Mer, 13/11/2019 - 13:39

si ma Berlusconi è anche quello di Verdini fuoriuscito che ha sostenuto il governo Renzi. di Alfano che ha sostenuto Renzi e fatto quel che ha fatto. no grazie. preferisco Giorgia Meloni o Salvini. alla peggio meglio anche Toti. mi fido molto di più.

gedeone@libero.it

Mer, 13/11/2019 - 16:18

Foza Italia è il solo baluardo contro gli estremismi, di sinistra come di destra.

ilrompiballe

Mer, 13/11/2019 - 17:57

Del chiacchierino di Rignano non me ne può fregare di meno. Constato che buona parte degli italiani, stanca dei vari governi FI e PD si era affidata al M5S, il quale ha dimostrato tutta la sua incapacità e incompetenza. Adesso le speranze sembrano rivolte al duo Salvini-Meloni, quasi fossero Gesù e la Madonna. E dopo?

Ritratto di Adriano Romaldi

Adriano Romaldi

Mer, 13/11/2019 - 18:25

Il coraggio serve anche per sopportare

Ritratto di bimbo

bimbo

Gio, 14/11/2019 - 09:51

Mah! Dopo 50 anni di parole e nessun fatto se non interventi o commissariamenti nel governo, ci faremo riconoscere non solo con gli italiani, ma anche con tutti gli europei.
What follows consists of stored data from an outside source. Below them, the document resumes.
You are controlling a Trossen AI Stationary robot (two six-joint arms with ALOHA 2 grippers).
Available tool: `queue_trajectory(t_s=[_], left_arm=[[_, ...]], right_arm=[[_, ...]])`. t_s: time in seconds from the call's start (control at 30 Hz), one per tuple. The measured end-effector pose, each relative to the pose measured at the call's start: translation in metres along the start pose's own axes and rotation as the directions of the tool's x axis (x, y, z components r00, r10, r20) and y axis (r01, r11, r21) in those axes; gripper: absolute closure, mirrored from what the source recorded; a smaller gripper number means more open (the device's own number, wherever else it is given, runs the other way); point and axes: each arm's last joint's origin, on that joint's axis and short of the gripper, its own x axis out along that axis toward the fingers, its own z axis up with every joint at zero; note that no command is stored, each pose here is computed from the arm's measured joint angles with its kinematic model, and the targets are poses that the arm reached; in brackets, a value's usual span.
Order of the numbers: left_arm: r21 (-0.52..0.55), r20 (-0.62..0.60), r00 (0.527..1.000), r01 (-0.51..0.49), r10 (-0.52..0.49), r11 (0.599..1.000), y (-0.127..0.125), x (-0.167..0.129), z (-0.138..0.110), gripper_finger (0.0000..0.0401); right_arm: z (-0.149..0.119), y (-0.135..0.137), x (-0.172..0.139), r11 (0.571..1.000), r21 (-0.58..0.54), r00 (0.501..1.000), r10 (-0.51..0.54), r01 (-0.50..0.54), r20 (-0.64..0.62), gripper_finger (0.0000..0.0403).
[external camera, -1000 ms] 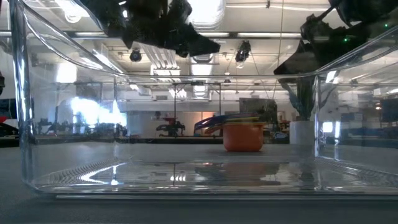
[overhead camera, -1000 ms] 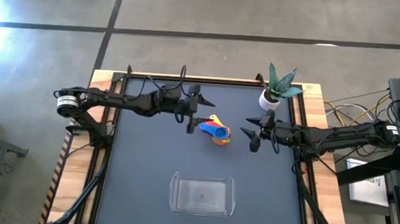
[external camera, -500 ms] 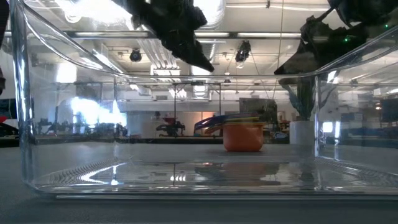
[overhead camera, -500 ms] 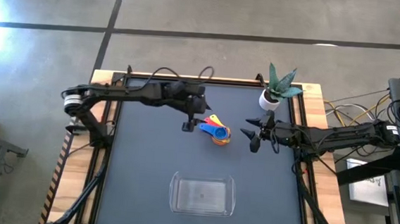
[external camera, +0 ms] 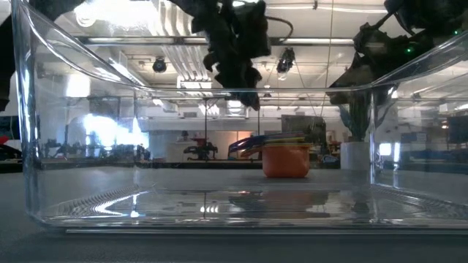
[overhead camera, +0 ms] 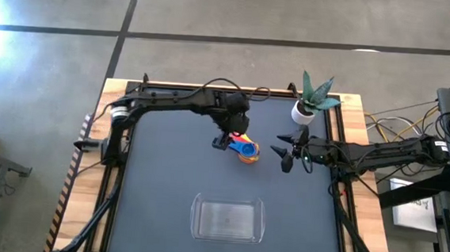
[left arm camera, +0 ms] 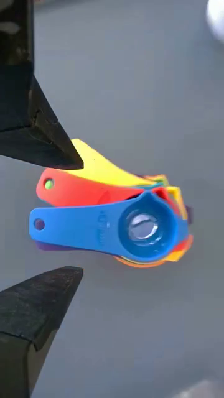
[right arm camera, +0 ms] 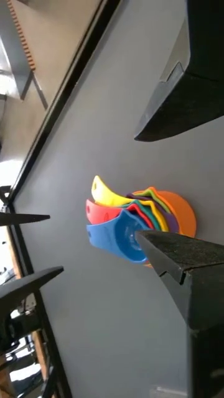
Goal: Nest measuring cups in basket
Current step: Adjust the stacked measuring cups on the table
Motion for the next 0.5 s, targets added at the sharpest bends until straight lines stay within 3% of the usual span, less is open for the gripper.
queue_trajectory(t_s=[0.23,0.5], left_arm=[[0.023,-0.068,0.998,-0.004,0.006,1.000,0.005,0.006,0.003,0.0150],[-0.013,-0.052,0.998,-0.025,0.025,1.000,0.007,-0.008,0.001,0.0150]], right_arm=[[-0.001,0.000,0.000,1.000,0.007,1.000,-0.003,0.003,-0.009,0.0165],[-0.001,0.000,0.000,1.000,0.008,1.000,-0.002,0.002,-0.007,0.0165]])
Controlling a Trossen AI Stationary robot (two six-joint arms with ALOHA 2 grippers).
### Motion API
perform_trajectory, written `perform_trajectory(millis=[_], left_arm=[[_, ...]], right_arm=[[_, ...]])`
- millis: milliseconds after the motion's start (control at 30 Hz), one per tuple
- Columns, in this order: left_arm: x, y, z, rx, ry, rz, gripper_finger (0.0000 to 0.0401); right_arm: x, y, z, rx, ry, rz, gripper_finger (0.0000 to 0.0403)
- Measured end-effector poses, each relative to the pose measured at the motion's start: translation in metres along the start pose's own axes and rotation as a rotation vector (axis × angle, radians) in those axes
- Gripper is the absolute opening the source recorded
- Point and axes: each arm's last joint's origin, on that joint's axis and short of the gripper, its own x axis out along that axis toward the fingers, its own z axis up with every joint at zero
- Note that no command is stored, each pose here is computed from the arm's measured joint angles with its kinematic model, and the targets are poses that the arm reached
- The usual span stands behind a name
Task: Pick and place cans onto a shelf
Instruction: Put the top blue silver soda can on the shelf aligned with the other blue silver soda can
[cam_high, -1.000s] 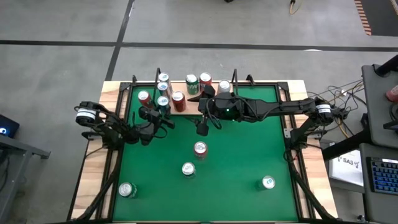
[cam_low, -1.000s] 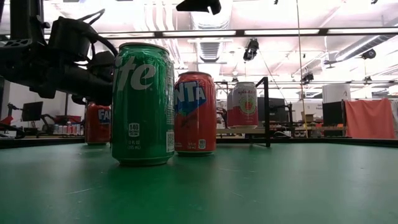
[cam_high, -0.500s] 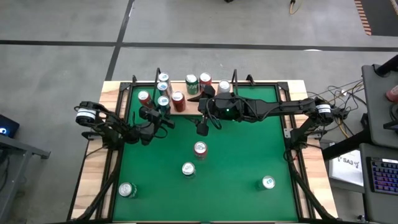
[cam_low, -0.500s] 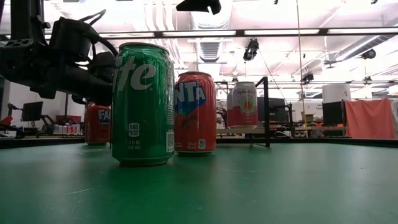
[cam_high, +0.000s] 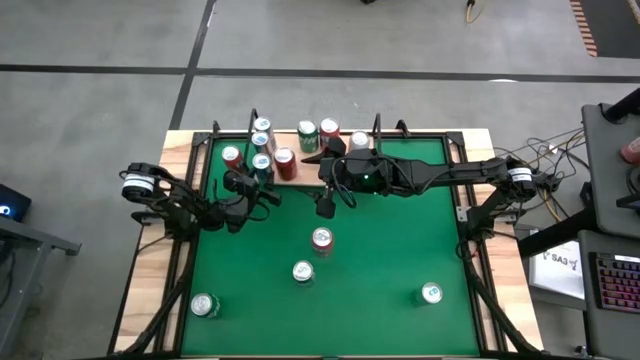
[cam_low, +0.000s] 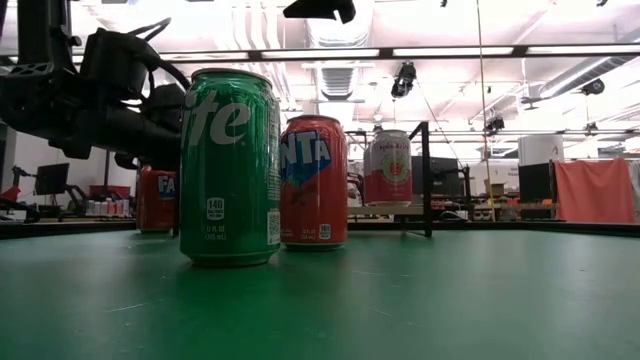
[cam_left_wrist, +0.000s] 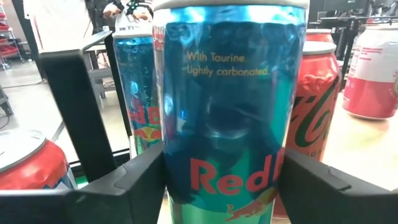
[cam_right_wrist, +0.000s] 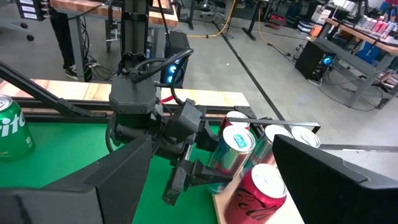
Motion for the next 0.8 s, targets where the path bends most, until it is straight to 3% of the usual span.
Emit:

Ritratto di Giorgio_Pulici

Giorgio_Pulici

Gio, 14/11/2019 - 10:11

Scrive Sallusti "Cara Forza Italia, un po' di coraggio: o adesso o mai più". La realtà è che Forza Italia è stata distrutta dall'incapacità (o mancanza di volontà) di Berlusconi di trovare un successore e la lasciata deperire fino alla completa consunzione. Berlusconi l’ha creata e Berlusconi l’ha distrutta, perfetto esempio di come anche idee ottime non valgono nulla senza chi le sa infondere.

Ritratto di bimbo

bimbo

Gio, 14/11/2019 - 17:14

A volte mi domando che c... si lavora a fare in questo paese. Come se il lavoro sia solo a timbrare il cartellino e muovere l'aria tutto il giorno fino a sera. Forse meglio dare una pensioncina ai dipendenti così si evitano tanti problemi a partire dalla salute e a finire con la produzione inutile e senza richieste di domande.